The answer should consist of each line below that contains the word "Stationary".
━━ Provided records ━━
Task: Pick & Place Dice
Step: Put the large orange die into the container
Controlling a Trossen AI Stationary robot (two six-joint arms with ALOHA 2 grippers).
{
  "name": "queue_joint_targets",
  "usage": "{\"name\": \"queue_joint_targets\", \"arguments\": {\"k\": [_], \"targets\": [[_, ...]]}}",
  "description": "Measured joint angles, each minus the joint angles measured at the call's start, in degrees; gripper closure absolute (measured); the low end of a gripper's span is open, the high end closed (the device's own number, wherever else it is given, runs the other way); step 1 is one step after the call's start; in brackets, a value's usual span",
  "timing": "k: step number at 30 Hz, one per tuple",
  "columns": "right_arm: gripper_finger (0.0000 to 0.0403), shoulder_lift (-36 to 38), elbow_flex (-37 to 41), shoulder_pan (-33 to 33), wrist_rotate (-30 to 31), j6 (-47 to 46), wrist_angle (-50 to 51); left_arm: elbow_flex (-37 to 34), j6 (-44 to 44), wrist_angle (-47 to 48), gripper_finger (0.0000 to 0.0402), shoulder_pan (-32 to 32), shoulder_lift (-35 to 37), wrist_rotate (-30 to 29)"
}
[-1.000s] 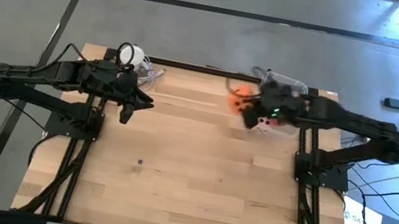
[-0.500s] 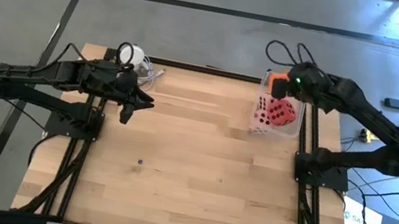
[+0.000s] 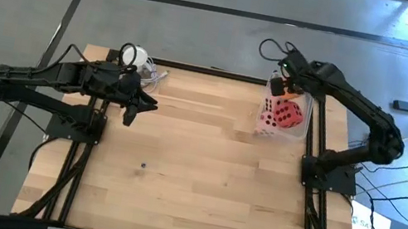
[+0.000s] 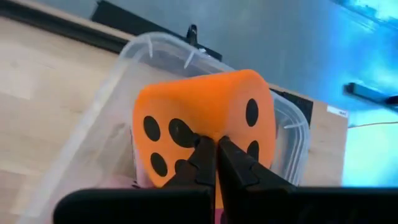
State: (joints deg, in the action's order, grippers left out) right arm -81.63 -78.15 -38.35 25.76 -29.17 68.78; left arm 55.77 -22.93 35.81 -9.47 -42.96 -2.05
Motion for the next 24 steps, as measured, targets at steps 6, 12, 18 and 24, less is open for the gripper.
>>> {"name": "queue_joint_targets", "arguments": {"k": [6,12,18,24], "targets": [[0.0402,-4.4,-0.1,-0.7,0.9,4.1,-0.5,0.0,-4.7,0.0,0.0311,0.0,0.0,-0.3],[0.0402,-5.7,-0.2,-0.7,1.0,7.3,-0.6,0.0,-7.6,-1.4,0.0311,0.0,0.0,-0.3],[0.0402,-5.7,-0.2,-0.7,-0.8,8.6,1.0,0.0,-8.4,-2.2,0.0311,0.0,-0.1,-0.2],[0.0402,-5.6,-0.1,-0.7,0.6,9.1,7.3,0.0,-7.1,-2.2,0.0311,0.0,-0.1,-0.2]]}}
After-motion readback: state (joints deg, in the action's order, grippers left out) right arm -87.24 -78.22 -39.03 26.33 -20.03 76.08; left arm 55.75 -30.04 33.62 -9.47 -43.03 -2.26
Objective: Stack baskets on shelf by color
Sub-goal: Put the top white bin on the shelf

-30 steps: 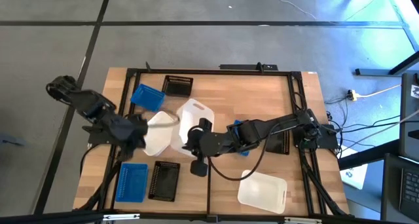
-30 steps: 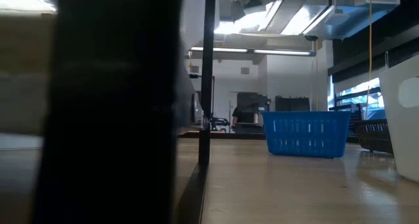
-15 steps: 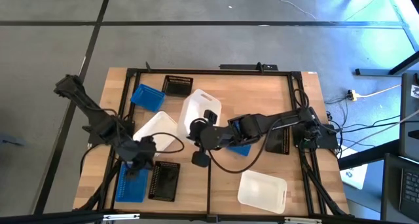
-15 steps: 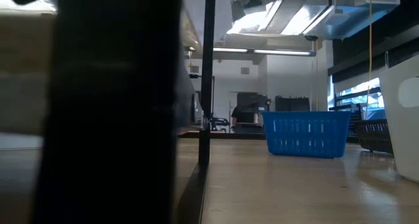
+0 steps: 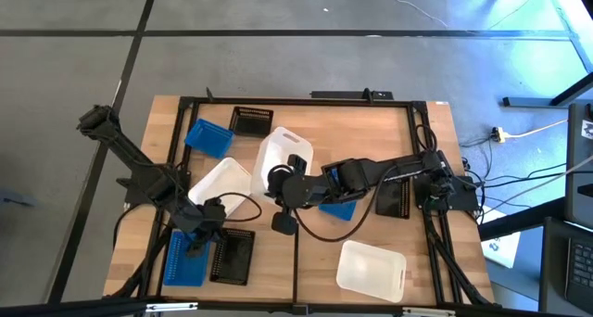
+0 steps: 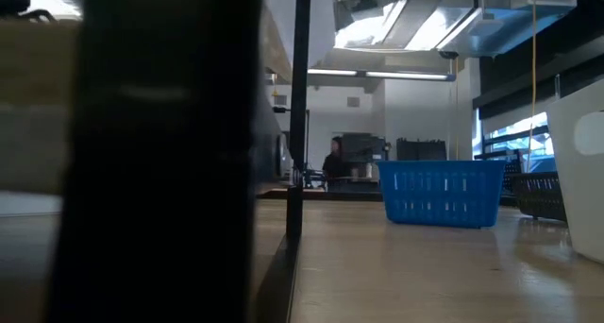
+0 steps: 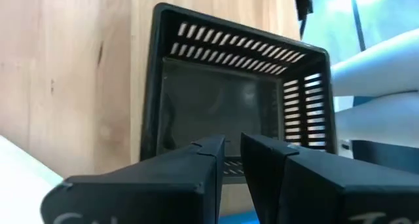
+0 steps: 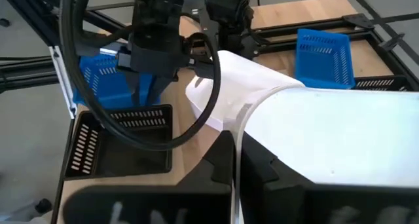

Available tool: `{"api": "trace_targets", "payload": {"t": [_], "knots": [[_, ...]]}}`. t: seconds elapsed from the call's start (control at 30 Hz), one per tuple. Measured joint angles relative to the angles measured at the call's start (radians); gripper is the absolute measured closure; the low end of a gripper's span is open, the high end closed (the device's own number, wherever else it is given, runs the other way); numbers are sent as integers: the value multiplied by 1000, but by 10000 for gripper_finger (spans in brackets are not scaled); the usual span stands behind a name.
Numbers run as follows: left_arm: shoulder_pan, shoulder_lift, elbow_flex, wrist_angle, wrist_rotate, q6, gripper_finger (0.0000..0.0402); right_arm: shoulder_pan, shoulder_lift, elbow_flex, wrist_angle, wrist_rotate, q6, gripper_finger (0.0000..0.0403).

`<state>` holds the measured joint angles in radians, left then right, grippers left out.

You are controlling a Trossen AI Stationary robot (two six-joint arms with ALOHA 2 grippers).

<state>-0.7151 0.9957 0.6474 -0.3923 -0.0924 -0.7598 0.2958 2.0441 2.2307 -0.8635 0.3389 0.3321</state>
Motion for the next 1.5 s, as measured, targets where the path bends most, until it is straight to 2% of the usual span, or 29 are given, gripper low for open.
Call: {"api": "trace_targets", "payload": {"t": [0.3,0.47,0.67,1.13,1.27,1.5], "knots": [[0,3,-11,-1,-20,0,360,0,0,0,-5,0,0,403],[8,48,-11,-2,-17,2,360,0,0,0,-4,8,-3,403],[8,92,-11,-2,35,-2,360,0,0,0,-4,8,-1,403],[-16,92,-11,-20,137,-53,360,0,0,0,-3,8,0,403],[-15,87,-9,-22,145,-49,360,0,0,0,-3,8,0,403],[-7,86,68,-14,132,28,360,0,0,0,-3,8,0,403]]}}
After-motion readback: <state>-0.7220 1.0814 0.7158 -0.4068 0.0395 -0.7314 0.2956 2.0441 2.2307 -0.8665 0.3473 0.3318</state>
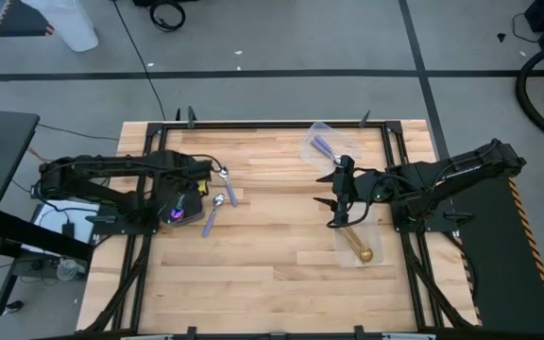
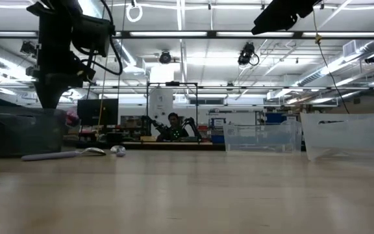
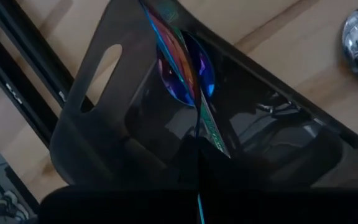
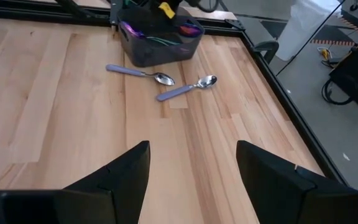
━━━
-- Response --
Controlling a Trossen AI Stationary robot (two six-joint arms with ALOHA 2 grippers).
You are controlling a Trossen AI Stationary robot (two six-joint arms with ALOHA 2 grippers).

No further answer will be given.